3. 	Did RECSA continue as a member of NEBS under TCSA’S membership?

[82]	RECSA takes the position that it operates as a combined entity with TCSA, the membership of which was to continue as stated in Mr. Martin’s letter of August 24, 2005 and does in fact continue to date.  Therefore, RECSA says that it actually continued in NEBS under TCSA’s membership.

[83]	There is clearly a relationship between RECSA and TCSA and there was between some of their predecessors as well.  Both Mr. Martin and Ms. Wedzin testified that they considered RECSA to be part of TCSA.  Ms. Wedzin, who was an employee of RECSA, consulted with and took direction from Mr. Martin, who was the Chief Executive Officer of TCSA, about financial matters such as the invoices received from NEBS.  Mr. Martin sometimes wrote policy for RECSA’s Board.  He was put forward by RECSA to be examined for discovery in this case.  It was he who wrote to NEBS on August 24, 2005 with a list of the employees who had been appointed to the GNWT and who was involved in the discussions with NEBS and the GNWT about the status of the employees’ membership in NEBS.

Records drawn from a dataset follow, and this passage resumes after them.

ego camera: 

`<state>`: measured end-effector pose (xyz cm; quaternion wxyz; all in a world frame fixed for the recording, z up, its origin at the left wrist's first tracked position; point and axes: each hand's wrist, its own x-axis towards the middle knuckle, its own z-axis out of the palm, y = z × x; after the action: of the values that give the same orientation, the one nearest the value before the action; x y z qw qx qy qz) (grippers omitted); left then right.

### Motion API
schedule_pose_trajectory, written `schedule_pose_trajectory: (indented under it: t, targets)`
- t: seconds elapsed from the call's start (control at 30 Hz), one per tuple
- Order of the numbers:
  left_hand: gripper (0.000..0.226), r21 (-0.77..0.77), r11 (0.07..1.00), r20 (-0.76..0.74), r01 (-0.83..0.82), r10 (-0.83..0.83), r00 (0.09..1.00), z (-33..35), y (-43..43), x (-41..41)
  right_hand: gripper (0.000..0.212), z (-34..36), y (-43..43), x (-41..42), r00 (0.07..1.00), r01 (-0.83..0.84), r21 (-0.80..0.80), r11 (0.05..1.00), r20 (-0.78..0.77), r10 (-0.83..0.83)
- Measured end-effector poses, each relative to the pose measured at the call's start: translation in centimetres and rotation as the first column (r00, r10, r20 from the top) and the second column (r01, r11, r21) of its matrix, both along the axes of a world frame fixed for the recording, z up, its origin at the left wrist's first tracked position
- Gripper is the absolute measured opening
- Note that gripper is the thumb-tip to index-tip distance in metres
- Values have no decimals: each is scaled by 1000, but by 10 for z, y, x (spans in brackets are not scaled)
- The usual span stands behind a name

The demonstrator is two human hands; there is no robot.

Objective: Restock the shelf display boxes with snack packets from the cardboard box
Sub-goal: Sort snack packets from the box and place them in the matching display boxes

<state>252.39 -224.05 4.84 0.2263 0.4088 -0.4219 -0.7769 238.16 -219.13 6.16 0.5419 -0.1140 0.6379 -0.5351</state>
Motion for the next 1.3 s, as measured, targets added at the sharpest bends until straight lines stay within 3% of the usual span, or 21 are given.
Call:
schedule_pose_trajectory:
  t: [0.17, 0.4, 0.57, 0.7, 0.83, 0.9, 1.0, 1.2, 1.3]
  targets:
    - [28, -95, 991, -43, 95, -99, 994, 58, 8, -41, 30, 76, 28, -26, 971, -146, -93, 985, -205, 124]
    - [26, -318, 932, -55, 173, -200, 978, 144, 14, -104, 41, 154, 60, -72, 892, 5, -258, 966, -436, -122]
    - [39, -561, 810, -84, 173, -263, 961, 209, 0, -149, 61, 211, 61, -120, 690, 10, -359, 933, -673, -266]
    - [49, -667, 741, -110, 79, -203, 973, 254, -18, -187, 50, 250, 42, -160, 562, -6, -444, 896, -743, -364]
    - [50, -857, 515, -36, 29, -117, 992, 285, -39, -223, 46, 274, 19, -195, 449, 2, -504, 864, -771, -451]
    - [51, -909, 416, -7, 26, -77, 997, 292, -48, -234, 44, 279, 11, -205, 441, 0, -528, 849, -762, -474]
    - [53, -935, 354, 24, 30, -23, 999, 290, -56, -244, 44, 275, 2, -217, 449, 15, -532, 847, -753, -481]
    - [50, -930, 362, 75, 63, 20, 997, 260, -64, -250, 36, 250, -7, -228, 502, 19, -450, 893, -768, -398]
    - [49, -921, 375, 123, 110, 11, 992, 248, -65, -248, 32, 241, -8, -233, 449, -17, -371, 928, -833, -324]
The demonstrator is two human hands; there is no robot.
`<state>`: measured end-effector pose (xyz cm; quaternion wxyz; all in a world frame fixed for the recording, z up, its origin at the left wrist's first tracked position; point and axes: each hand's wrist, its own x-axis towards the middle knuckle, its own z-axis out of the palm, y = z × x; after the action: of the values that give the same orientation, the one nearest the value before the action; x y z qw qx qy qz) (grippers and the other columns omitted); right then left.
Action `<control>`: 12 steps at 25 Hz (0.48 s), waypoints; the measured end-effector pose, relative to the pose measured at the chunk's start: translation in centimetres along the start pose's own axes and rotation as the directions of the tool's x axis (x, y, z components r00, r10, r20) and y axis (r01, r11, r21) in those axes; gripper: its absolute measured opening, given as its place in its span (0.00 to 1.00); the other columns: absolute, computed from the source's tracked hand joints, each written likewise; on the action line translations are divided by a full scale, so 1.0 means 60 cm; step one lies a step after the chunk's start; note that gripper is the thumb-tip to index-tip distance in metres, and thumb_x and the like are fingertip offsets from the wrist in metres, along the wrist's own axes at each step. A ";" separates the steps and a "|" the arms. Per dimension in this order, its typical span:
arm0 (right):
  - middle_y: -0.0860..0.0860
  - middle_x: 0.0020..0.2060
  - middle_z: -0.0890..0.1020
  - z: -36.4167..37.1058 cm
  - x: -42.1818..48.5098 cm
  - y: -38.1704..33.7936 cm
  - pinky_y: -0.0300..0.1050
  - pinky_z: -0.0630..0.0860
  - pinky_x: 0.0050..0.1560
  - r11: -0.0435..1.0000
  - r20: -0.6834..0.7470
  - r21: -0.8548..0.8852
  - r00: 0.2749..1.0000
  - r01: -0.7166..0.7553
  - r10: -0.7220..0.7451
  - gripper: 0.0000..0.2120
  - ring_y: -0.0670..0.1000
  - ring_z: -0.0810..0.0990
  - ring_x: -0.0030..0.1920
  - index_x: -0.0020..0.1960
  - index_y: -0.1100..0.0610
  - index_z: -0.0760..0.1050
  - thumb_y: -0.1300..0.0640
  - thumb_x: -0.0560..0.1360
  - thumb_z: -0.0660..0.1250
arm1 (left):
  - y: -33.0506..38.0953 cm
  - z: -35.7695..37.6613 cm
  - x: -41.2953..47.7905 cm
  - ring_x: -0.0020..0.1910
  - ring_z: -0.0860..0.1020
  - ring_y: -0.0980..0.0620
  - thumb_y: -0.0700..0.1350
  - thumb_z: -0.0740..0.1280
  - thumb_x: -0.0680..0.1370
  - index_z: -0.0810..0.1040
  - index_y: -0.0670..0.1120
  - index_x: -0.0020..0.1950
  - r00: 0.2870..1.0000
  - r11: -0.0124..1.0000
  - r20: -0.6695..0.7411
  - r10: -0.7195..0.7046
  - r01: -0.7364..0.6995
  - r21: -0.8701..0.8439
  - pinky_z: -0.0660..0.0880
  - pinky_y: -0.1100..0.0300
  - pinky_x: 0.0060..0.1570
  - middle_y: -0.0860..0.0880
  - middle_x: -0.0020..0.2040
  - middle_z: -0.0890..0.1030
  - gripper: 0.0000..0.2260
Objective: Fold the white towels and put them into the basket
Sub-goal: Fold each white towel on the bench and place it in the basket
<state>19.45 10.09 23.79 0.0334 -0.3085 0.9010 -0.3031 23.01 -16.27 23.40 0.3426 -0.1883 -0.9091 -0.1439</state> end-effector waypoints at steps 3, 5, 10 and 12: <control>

[84]	Mr. Adams testified that he accepted that Mr. Martin was authorized to speak on behalf of RECSA in their dealings.  He also testified that he was aware that there was a connection between RECSA and TCSA.

[85]	Whatever the overlap in functions or operation of the two Defendants, or how they may have presented themselves or were accepted by others, the most important consideration is their legal status.


[86]	TCSA was established as a body corporate by the Tlicho Community Services Agency Act, S.N.W.T. 2005, c. 7, which came into force August 4, 2005.  Under that statute, TCSA took over the functions, rights and obligations of the Dogrib Divisional Education Council and the Dogrib Community Services Board.  The Dogrib Community Services Board was established by the Dogrib Community Services Board Establishment Order, R-044-97 to manage health facilities in Rae-Edzo and other communities.  It was continued as a Board of Management in 1998 by the Dogrib Community Services Board Order, R-061-98.

[87]	The Orders establishing and continuing the Dogrib Community Services Board were made under the Hospital Insurance and Health and Social Services Administration Act, R.S.N.W.T. 1988, c. T-3, s. 10 ( c ) of which validates the Dogrib Community Services Board as a Board of Management and s. 12 (1) of which declares a Board of Management to be a body corporate.  The Dogrib Community Services Board became a member of NEBS in 2001, although only its Chief Executive Officer was enrolled as an employee member of the benefits plans.

[88]	As for TCSA’s other predecessor, the Dogrib Divisional Education Council, it was the successor to the Dogrib Divisional Board of Education.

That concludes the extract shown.